Task instructions ▸ Go line by line through the data below and count those with the string "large". Give the number only.

[Dataset items]
━━━━━━━━━━━━━━━━
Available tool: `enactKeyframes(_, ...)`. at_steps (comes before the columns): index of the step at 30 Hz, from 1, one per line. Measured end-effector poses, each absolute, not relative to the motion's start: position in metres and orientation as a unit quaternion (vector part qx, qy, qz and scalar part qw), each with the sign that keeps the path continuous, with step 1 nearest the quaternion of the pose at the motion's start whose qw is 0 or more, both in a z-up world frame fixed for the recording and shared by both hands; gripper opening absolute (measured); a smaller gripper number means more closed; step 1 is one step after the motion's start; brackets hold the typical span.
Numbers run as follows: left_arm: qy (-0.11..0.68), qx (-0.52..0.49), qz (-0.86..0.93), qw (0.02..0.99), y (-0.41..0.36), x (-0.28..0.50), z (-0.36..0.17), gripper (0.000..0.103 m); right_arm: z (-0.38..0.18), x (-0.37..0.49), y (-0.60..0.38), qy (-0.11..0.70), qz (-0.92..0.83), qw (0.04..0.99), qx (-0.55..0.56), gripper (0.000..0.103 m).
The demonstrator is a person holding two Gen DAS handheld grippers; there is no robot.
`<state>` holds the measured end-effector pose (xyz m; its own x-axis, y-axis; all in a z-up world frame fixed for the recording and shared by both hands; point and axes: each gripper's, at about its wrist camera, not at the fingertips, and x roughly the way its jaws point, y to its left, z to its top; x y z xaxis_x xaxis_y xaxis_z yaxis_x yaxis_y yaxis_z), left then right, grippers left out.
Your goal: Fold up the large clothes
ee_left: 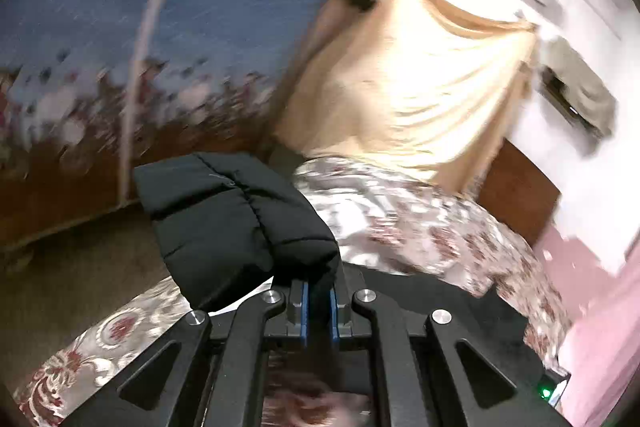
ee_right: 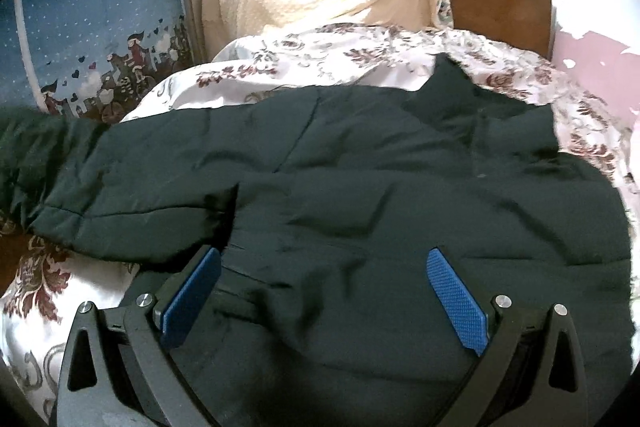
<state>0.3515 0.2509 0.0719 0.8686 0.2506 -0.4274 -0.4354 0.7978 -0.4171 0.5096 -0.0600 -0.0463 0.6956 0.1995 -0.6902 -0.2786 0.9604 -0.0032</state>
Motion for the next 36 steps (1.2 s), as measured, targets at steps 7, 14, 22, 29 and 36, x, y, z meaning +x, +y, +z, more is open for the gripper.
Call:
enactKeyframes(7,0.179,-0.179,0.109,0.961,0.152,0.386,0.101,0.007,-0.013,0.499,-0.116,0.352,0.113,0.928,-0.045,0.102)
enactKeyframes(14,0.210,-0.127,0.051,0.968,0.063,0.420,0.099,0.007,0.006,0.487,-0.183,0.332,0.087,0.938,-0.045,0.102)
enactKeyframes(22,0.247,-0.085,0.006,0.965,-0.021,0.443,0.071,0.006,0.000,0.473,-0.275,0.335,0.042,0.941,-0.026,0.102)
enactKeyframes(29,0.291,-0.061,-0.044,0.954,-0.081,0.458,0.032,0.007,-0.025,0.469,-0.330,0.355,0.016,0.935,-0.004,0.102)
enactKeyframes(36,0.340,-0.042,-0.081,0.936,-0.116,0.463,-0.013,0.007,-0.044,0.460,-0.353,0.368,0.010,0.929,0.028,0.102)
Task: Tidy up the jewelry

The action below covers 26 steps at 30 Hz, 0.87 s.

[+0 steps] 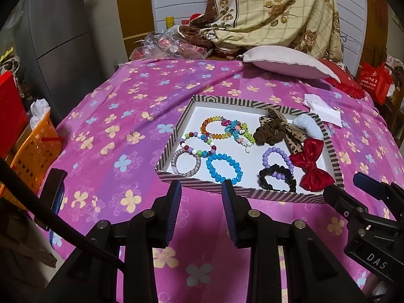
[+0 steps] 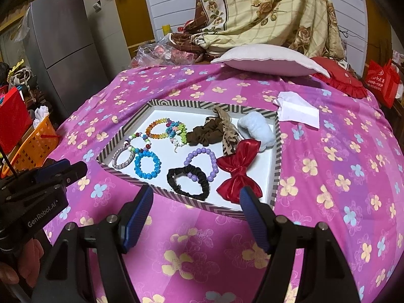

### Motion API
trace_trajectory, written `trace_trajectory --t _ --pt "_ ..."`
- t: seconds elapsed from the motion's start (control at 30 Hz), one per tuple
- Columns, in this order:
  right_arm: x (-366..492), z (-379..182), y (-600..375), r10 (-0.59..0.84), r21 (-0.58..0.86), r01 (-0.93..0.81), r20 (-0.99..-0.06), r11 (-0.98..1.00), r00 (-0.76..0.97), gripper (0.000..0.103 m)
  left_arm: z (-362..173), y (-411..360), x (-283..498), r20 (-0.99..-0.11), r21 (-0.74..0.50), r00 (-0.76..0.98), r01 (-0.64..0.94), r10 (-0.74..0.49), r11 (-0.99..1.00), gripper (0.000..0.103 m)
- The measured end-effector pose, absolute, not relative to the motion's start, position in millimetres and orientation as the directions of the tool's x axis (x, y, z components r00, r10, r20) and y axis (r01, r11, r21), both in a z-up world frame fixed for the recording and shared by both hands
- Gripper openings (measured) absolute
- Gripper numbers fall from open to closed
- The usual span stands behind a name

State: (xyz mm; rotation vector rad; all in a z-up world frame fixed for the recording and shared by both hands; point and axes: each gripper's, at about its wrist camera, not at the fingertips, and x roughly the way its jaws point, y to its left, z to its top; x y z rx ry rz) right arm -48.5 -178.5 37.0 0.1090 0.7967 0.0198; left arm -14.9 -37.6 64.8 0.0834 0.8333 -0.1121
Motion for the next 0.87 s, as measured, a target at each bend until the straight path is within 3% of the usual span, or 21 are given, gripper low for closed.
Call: trace_trajectory --t 0.87 --pt "-51 30 -209 0.036 0.105 0.055 -0.708 0.993 0.705 0.075 55 -36 -8 -0.754 0.028 0.654 0.135 -0.067 0.990 0.050"
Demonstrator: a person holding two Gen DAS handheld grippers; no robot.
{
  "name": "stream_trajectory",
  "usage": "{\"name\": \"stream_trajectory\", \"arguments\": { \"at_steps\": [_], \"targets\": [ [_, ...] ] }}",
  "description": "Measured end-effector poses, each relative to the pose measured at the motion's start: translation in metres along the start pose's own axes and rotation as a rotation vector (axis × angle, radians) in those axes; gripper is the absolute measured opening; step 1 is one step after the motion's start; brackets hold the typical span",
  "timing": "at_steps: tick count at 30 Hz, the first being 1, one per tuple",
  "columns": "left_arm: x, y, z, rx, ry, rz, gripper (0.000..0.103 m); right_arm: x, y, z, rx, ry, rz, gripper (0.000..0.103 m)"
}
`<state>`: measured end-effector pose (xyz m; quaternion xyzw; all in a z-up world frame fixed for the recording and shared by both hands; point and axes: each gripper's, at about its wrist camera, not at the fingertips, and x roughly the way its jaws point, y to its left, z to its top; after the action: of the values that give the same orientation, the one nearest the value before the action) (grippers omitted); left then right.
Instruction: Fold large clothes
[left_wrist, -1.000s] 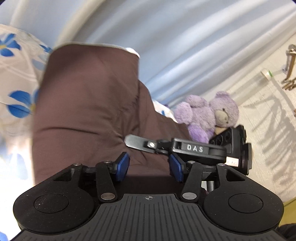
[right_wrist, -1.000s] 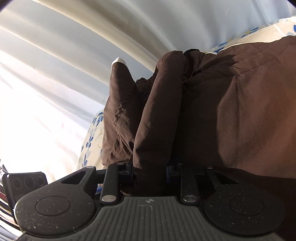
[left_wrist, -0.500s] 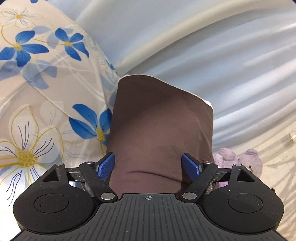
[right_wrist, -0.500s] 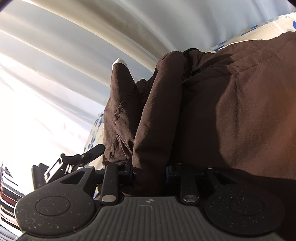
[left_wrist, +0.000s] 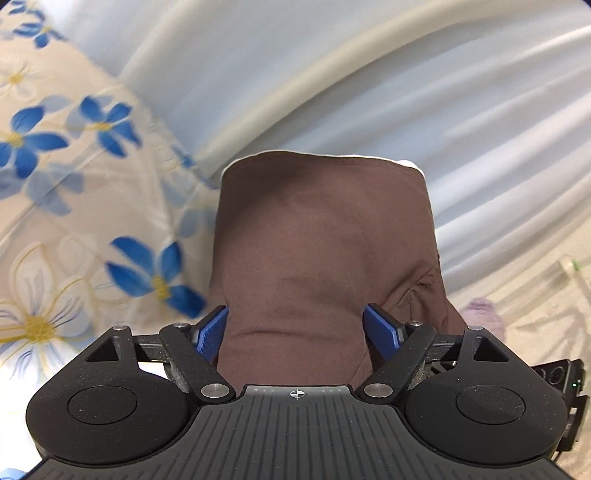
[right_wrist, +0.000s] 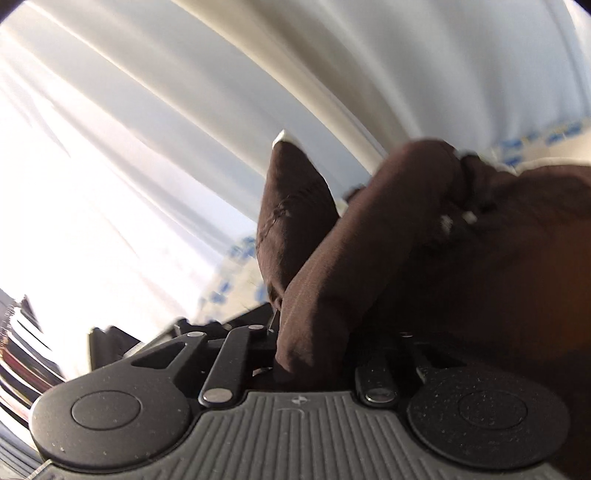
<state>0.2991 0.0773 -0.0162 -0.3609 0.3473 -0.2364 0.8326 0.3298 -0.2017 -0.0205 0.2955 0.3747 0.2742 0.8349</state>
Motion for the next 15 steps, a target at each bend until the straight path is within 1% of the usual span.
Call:
{"name": "stream_trajectory", "arguments": {
  "at_steps": [1, 3, 4, 6, 7, 9, 12, 15],
  "targets": [
    [-0.001, -0.010, 0.002, 0.019, 0.005, -0.013, 0.084, -0.009, 0.007, 0.003, -0.016, -0.025, 0.009, 0.014],
    [0.000, -0.033, 0.002, 0.063, 0.016, -0.037, 0.084, -0.030, 0.010, 0.009, 0.000, -0.065, 0.030, 0.014],
    [0.002, -0.044, 0.001, 0.088, 0.022, -0.046, 0.084, -0.041, 0.011, 0.011, -0.014, -0.085, 0.035, 0.014],
    [0.007, -0.068, -0.002, 0.137, 0.033, -0.074, 0.084, -0.067, 0.010, 0.012, -0.010, -0.127, 0.035, 0.014],
    [0.012, -0.079, -0.005, 0.167, 0.038, -0.087, 0.084, -0.079, 0.010, 0.012, -0.033, -0.152, 0.029, 0.014],
    [0.023, -0.099, -0.010, 0.207, 0.061, -0.111, 0.084, -0.104, 0.005, 0.012, -0.014, -0.204, 0.027, 0.014],
    [0.044, -0.126, -0.021, 0.278, 0.101, -0.134, 0.085, -0.138, -0.008, 0.009, 0.000, -0.281, -0.003, 0.014],
    [0.067, -0.150, -0.040, 0.366, 0.146, -0.148, 0.087, -0.169, -0.023, 0.002, -0.005, -0.339, -0.076, 0.014]
  ]
}}
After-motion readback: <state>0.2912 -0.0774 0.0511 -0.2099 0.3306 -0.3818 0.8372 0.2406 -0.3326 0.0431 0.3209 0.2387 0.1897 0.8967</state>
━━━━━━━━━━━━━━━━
Solution to the problem ▸ 2